TASK PROMPT: Repeat the data below exactly, with every entry included.

SOURCE MATERIAL:
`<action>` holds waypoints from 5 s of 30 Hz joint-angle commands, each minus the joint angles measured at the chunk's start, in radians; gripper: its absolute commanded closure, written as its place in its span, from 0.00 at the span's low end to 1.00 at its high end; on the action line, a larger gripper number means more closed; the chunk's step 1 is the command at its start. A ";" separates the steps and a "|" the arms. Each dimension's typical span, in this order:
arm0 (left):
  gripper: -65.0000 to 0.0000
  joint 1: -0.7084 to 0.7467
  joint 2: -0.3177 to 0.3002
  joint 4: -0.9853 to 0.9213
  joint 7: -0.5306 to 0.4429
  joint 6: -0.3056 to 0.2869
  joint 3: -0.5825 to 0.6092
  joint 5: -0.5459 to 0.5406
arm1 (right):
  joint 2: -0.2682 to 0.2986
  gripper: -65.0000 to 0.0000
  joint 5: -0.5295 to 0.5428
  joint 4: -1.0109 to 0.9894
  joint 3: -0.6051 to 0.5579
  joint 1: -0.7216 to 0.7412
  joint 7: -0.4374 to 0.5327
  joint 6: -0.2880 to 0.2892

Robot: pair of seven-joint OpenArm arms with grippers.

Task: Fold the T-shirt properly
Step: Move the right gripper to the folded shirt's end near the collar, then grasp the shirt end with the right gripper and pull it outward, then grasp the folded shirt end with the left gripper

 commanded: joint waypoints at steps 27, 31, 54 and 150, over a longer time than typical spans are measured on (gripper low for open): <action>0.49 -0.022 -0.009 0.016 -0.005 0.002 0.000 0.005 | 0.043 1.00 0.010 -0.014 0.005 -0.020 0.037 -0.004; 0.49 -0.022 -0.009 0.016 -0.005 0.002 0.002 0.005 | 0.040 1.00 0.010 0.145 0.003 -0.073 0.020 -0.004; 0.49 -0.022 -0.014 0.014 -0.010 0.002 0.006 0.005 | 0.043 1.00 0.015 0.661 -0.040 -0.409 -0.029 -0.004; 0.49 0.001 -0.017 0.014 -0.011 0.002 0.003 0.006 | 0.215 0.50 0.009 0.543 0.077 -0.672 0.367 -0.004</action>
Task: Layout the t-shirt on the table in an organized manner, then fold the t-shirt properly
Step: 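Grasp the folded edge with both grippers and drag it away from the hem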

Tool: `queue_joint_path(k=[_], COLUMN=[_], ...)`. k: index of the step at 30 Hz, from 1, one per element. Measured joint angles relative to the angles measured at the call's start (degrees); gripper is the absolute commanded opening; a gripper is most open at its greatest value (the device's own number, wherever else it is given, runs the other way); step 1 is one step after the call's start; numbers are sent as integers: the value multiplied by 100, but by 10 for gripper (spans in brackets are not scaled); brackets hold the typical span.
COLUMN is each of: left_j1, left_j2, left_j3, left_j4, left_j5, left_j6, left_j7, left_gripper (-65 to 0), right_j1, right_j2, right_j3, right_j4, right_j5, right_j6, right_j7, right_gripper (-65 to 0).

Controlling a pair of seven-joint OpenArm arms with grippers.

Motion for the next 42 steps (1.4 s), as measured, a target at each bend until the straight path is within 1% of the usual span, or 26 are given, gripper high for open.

WRITTEN ANSWER:
`<action>` holds waypoints from 5 s of 30 Hz joint-angle commands, each minus the joint angles measured at the chunk's start, in radians; gripper: its absolute commanded closure, written as its place in its span, from 0.00 at the span's low end to 1.00 at its high end; on the action line, a larger gripper number means more closed; the chunk's step 1 is the command at its start. A ";" separates the steps and a "|" the arms. Each dimension's typical span, in this order:
arm0 (left):
  gripper: -65.0000 to 0.0000
  joint 1: -0.7084 to 0.7467
  joint 2: -0.3177 to 0.3002
  joint 4: -0.9853 to 0.9213
  joint 7: -0.5306 to 0.4429
  joint 6: -0.3056 to 0.2869
  joint 3: -0.5825 to 0.6092
  joint 5: -0.5459 to 0.5406
arm1 (right):
  joint 2: -0.2682 to 0.2986
  gripper: -65.0000 to 0.0000
  joint 5: -0.5295 to 0.5428
  joint 4: -1.0109 to 0.9894
  joint 3: -0.6051 to 0.5579
  joint 1: -0.7216 to 0.7412
  joint 7: -0.4374 to 0.5327
  joint 6: -0.2880 to 0.2892

Robot: pair of seven-joint OpenArm arms with grippers.

Task: Fold the T-shirt properly
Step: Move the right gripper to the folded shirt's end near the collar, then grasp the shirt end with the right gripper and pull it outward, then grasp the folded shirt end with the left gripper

 commanded: joint waypoints at steps 27, 31, 54 and 150, over a longer time than typical spans are measured on (gripper low for open): <action>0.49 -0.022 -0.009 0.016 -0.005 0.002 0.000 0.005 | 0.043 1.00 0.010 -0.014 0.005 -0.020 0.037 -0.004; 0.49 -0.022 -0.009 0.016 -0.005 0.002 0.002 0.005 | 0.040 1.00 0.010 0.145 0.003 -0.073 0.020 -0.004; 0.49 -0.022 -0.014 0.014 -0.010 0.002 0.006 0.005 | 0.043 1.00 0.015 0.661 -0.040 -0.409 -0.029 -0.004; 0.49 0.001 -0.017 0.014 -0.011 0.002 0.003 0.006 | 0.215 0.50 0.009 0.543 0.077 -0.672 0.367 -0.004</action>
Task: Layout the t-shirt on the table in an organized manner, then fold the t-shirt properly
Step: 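Grasp the folded edge with both grippers and drag it away from the hem
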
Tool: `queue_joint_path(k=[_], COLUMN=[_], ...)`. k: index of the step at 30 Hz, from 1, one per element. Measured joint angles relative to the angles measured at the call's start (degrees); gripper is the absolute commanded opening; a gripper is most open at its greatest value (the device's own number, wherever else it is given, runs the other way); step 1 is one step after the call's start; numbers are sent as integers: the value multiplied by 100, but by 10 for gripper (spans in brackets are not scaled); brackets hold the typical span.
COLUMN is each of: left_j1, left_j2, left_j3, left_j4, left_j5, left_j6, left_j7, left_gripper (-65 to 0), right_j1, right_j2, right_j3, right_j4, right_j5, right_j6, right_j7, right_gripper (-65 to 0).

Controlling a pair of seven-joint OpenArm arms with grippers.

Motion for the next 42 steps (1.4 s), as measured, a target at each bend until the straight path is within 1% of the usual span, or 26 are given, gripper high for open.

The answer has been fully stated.